W pewnym momencie „Józek” powstał z fotela, podszedł do stojącej lśniącej Javy ESSO i zaczął demonstrować krok po kroku poszczególne zachowania zawodnika na motocyklu od startu po jazdę na dystansie, na prostych i na łukach. I tutaj okazało się, że mimo 85 lat rocznikowo na karku, Jarmuła wciąż „grzeszy” doskonałą sprawnością fizyczną, co w połączeniu z wciąż bardzo wysokimi walorami umysłowymi i mentalnymi przedstawia go jako monolit.

Cóż dodać, cóż ująć. Józef Tadeusz odpowiadał na pytania widzów bez ogródek, podpierając się słowami, że wszystko jest opisane z detalami w książce autobiografii. Oczywiście było i o wojsku, i skokach na spadochronie, i wojażach „turystycznych”, i o kobietach. Ale dużo by mówić. Musicie przeczytać tę piękną Książkę. Ja ją przeczytałem „od dechy do dechy” z wypiekami na polikach i z ciarami na ramionach. Podczas spotkania ujawniła się jeszcze jedna nowa Rola „Józka” – rola Apostoła. Dał piękne przesłanie jak należy przeżyć swe życie. A co się pod tym kryje, to już każdy musi sobie przetłumaczyć.

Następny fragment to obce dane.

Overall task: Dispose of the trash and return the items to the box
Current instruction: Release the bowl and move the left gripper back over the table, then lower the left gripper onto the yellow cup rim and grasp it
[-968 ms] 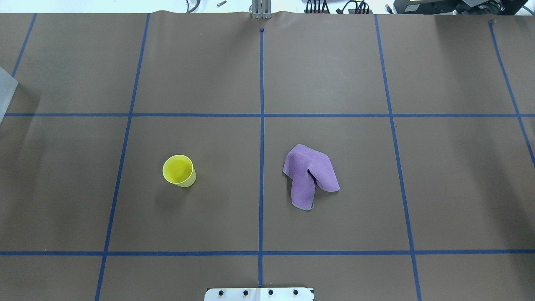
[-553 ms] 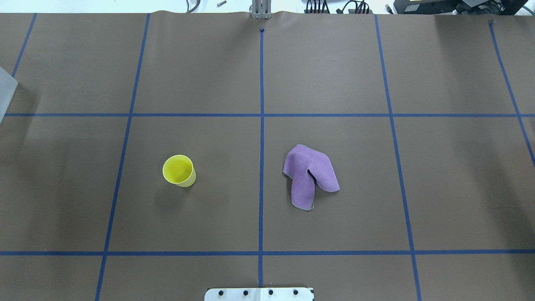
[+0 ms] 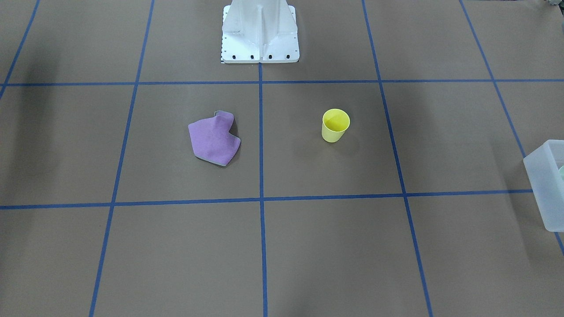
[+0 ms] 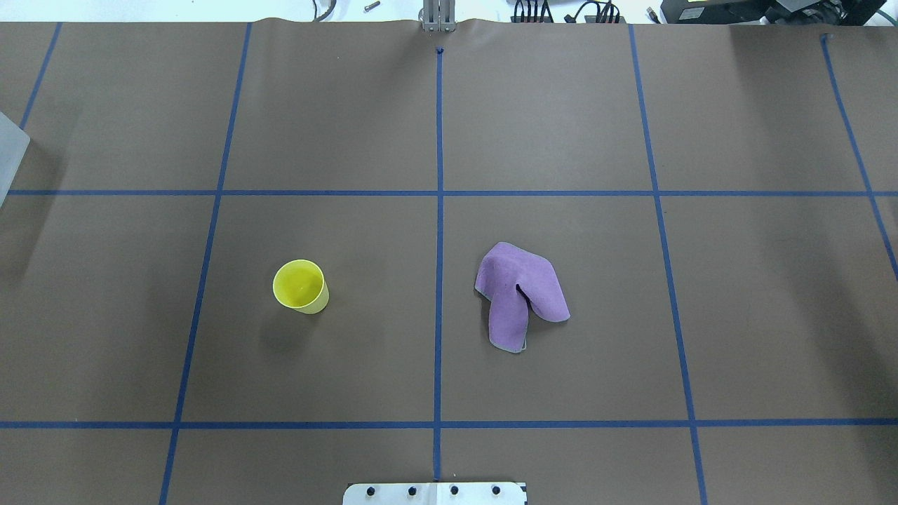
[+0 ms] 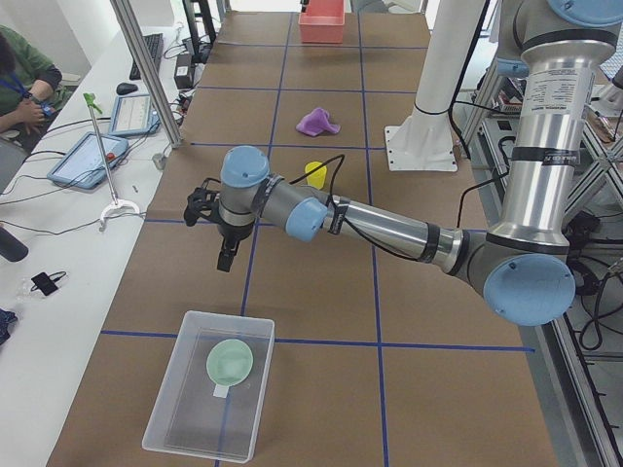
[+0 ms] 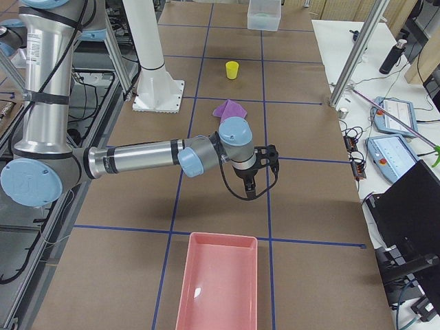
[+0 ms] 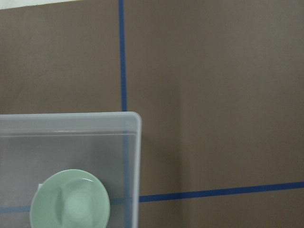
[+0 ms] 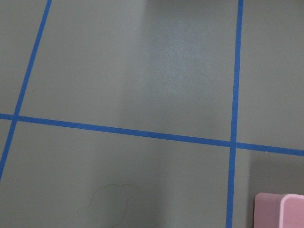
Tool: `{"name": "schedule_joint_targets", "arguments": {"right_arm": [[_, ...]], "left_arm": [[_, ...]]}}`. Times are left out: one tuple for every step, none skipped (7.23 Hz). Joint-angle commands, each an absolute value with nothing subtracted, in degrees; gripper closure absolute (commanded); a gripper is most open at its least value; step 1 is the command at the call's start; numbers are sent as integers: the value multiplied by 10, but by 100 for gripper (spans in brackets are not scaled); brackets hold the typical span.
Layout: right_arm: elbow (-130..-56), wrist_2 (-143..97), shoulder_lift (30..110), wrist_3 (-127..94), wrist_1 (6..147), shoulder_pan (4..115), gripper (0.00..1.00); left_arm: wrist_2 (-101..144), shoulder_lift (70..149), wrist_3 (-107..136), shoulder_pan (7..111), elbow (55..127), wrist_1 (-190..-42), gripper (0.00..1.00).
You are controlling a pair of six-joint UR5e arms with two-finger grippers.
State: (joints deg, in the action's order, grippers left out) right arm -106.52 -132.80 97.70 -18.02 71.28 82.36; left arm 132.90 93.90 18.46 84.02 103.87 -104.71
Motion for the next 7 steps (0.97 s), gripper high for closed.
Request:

Na koniec rozmowom kuluarowym nie było końca. Salę „rozpraw” opuszczaliśmy w znakomitych humorach w okolicach godziny 22. Na dziedzińcu hotelu panował mroźny piękny wieczór „suchej zimy”.

PAWEŁ HUBKA

PS W „ferworze walki” zupełnie pominąłem dwie osoby, za co bardzo przepraszam. Obaj to faceci o imieniu Krzysztof. Pierwszy to sponsor zmaterializowania autobiografii Józefa Tadeusza Jarmuły, przemiły gość z Raciborza o imieniu Krzysztof, który wczoraj akurat obchodził urodziny. Gdyby ktoś bardzo chciał odnaleźć jego nazwisko, zrobi to z dziecinną łatwością przeglądając książkę. Pan Krzysztof, który nigdy nie widział Józefa na torze, zapewnił mnie, że „Józek”, mimo deklaracji, że niedługo odejdzie, to jeszcze z powodzeniem nam pożyje. A druga dobra wiadomość to taka, że fajnie, gdyby ukazała się II część autobiografii, nad czym pan Krzysztof popracuje, choć lekko zmartwiony przyznał, że to będzie bardzo trudne.

Nie zapytałem o detale, nie chcąc drążyć głębiej. W każdym razie daję świadectwo, które usłyszałem od pana Krzysztofa, że całkowity zysk otrzymany ze sprzedaży autobiografii idzie na rzecz żużlowców poszkodowanych trwale na torze – ani p. Krzysztof, ani Józef nie deponują z tego nawet procenta „tantiemów”.

Drugą osobą, którą znienacka zaczepiłem to nasz stary znajomy, Krzysztof Zarzecki, czołowy „rider” Śląska Świętochłowice w latach 80-tych, który tam trafił via Opole, a tak w ogóle to przecież to urodzony gorzowianin, o czym dowiedziałem się przed dwoma tygodniami, mimo, że obserwowałem całą Karierę Krzysztofa. Chwilę pogadaliśmy dlaczego nie Stal Gorzów tylko Śląsk, ale to temat już na inny czas i inną dyskusję. Serdecznie pozdrawiam obu panów.